А ещё он секретарь профсоюзной организации.
– Значит, в тридцатых годах колхоз наш назывался «Пятилетку в четыре года», потом – «Имени Сталина», теперь – «Заря».
Значит, раньше семь бригад было, считай по 30 человек, значит, двести с лишним работников. Сейчас у меня на профсоюзном учете 82 человека.
А сколько работает? Председателю 25 лет. Он зоотехником был. На заочном учится. Нет, он парень ничего, только молодой, неопытный.
Я ему говорю: «Дождь, давай силос делать».
Он думает. А чего думать? Раз дождь – надо силос делать. Конечно, у коровы желудок так устроен, что ей твердый корм нужен. Но и силос, раз дожди.
А водить-то машину никто не умеет.
Я 25 лет вожу. Зять приехал, я говорю: «Не можешь ты водить. Я сел. Я-то могу водить. Я тебя провезу». А он говорит: «Так, как ты, я не могу». Я 25 лет вожу. В яму надо в накат, а уж из ямы газку немножко, чтобы не буксовала. Ну, извините, если что не так.
Везем Светку в Киверичи. Дождь проливной. Привозим. Жалуемся тете Насте, что она гимнастику бросила. У тети Насти глаз настороженный становится. Чувствуется, она так это не оставит.
Светка выходит в соседнюю комнату, ложится на диван, смотрит оттуда. Мы прощаемся. Я захожу к Светке. Тетя Настя с Мочаловым ушли из дома.

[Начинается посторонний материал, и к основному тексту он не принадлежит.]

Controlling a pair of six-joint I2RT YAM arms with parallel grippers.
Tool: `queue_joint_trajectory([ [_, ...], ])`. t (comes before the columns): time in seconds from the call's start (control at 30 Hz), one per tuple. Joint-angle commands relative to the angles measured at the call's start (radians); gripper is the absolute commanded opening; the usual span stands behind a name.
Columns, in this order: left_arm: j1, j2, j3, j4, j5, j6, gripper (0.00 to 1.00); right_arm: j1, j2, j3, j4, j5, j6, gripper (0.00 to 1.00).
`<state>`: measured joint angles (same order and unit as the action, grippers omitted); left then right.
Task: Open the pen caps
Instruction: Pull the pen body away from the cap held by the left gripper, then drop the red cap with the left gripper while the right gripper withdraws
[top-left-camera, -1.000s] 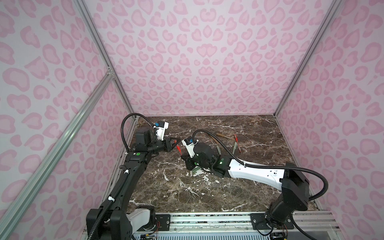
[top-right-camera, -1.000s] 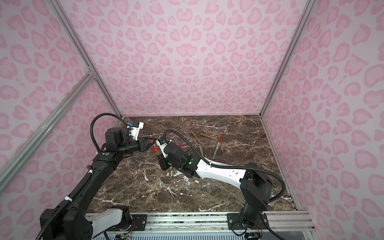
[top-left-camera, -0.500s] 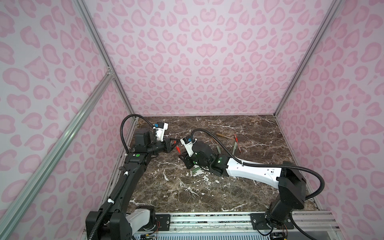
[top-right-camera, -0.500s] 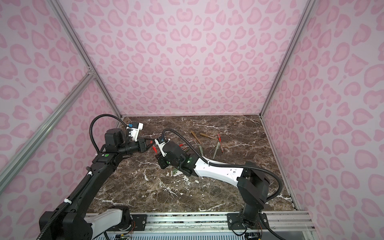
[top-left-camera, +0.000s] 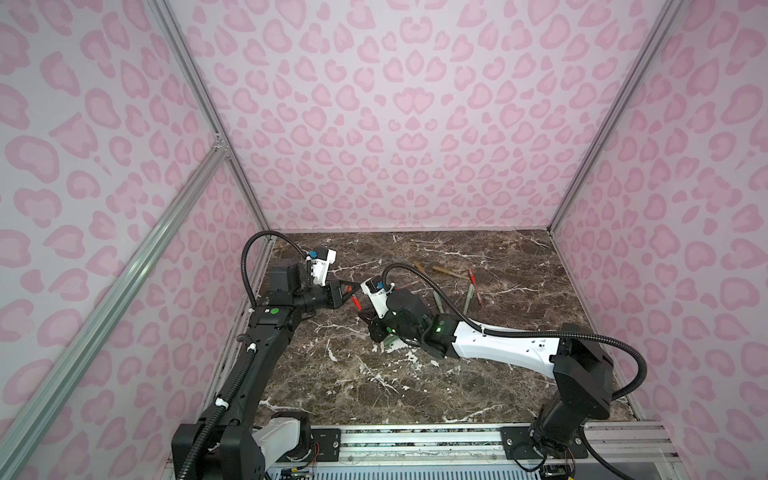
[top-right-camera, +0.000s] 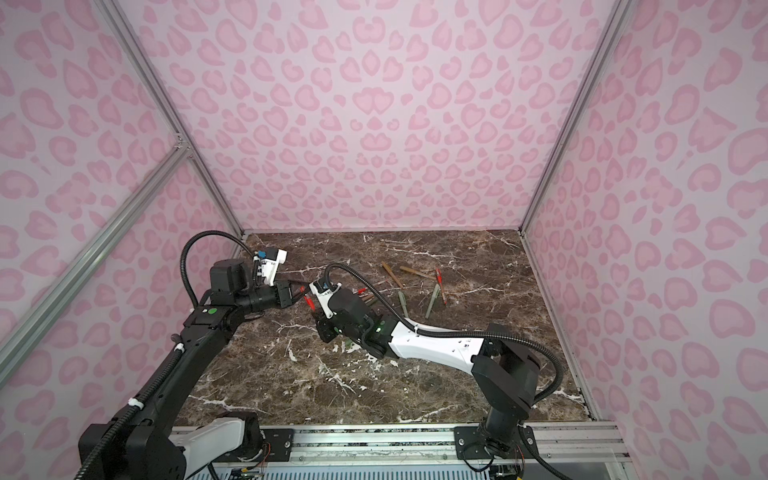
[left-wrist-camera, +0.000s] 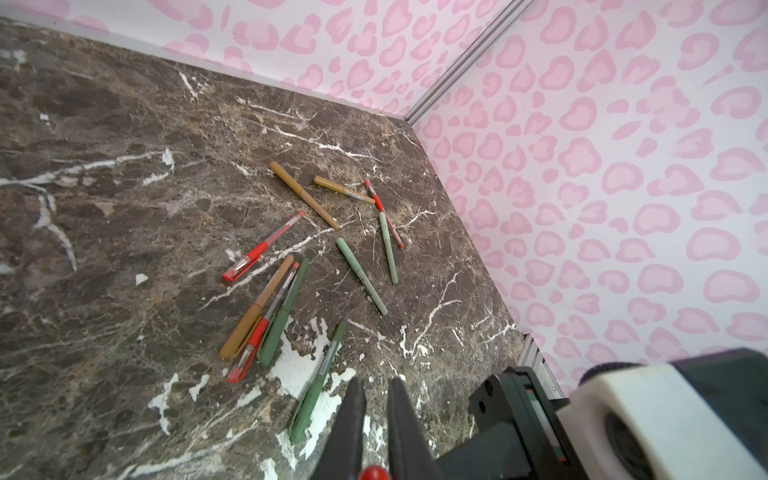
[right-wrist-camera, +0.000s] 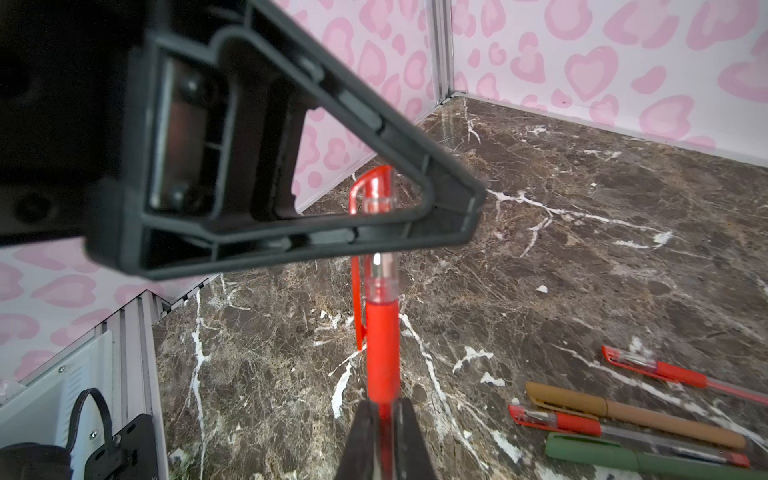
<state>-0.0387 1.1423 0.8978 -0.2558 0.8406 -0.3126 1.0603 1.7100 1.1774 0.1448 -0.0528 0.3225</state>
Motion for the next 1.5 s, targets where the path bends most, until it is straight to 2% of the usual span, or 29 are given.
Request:
queue_joint_trajectory([
  [0.0, 0.022, -0.014, 0.032, 0.087, -0.034, -0.002, 0.03, 0.01, -0.018, -0.083, -0.126, 0.03, 0.046, 0.0],
  [0.1, 0.033, -0.015, 0.03, 0.097, -0.041, -0.008, 0.03, 0.013, -0.036, -0.172, -0.07, 0.033, 0.08, 0.0],
  [0.33, 0.049, -0.011, 0.036, 0.084, -0.089, 0.019, 0.03, 0.009, -0.084, -0.205, -0.087, 0.069, 0.073, 0.0],
  [0.43, 0.048, 0.013, 0.064, 0.031, -0.203, 0.065, 0.03, -0.021, -0.108, -0.197, -0.142, 0.081, 0.086, 0.0],
  [0.53, 0.049, 0.058, 0.085, 0.003, -0.365, 0.102, 0.03, -0.057, -0.163, -0.222, -0.164, 0.084, 0.1, 0.0],
  [0.63, 0.053, 0.155, 0.119, -0.022, -0.487, 0.094, 0.03, -0.102, -0.209, -0.232, -0.224, 0.098, 0.106, 0.0],
  [0.7, 0.059, 0.249, 0.169, -0.075, -0.524, 0.074, 0.03, -0.126, -0.237, -0.227, -0.29, 0.118, 0.122, 0.0],
  [0.93, 0.072, 0.564, 0.356, -0.209, -0.462, 0.061, 0.03, -0.188, -0.355, -0.275, -0.399, 0.135, 0.14, 0.0],
  [1.03, 0.072, 0.693, 0.465, -0.299, -0.489, 0.08, 0.04, -0.205, -0.392, -0.289, -0.452, 0.137, 0.164, 0.0],
  [1.3, 0.072, 0.901, 0.618, -0.395, -0.573, 0.13, 0.04, -0.214, -0.479, -0.348, -0.5, 0.167, 0.192, 0.0],
  [1.47, 0.073, 1.007, 0.712, -0.468, -0.599, 0.159, 0.07, -0.229, -0.512, -0.377, -0.51, 0.192, 0.209, 0.0],
])
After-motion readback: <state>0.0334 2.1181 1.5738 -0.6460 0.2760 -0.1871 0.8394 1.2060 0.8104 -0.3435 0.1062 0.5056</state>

– До свидания, Светлана, – говорю я и протягиваю руку.
Светка поворачивает ко мне лицо в слезах, кидается мне на шею, плачет и шепчет: – Неужели никогда больше не увидимся?
Прошло тридцать лет. Мы снова увиделись. Я уже известный писатель. Она – мать-героиня, пришла ко мне. Я лежу с радикулитом. На полках мои книги, фильмы в коробках, книги, переведенные на монгольский и мальгашский языки.
Светка поседевшая, я – совсем седой.
– Всю жизнь вас любила и любить буду. У меня трое детей, и все они названы в честь вас: Леонидом, Алексеем и Леопольдом.
– Вообще-то, меня Лион зовут, – обиженно говорю я.
– Ах, – вскрикивает она, – жизнь прожита зря.
– А гимнастикой вы больше не занимались?
– Ну как же, я заслуженный мастер спорта, чемпионка Спартакиады народов. На всю жизнь запомнила я ваши слова о том, что художественная гимнастика откроет мне дорогу в любой вуз.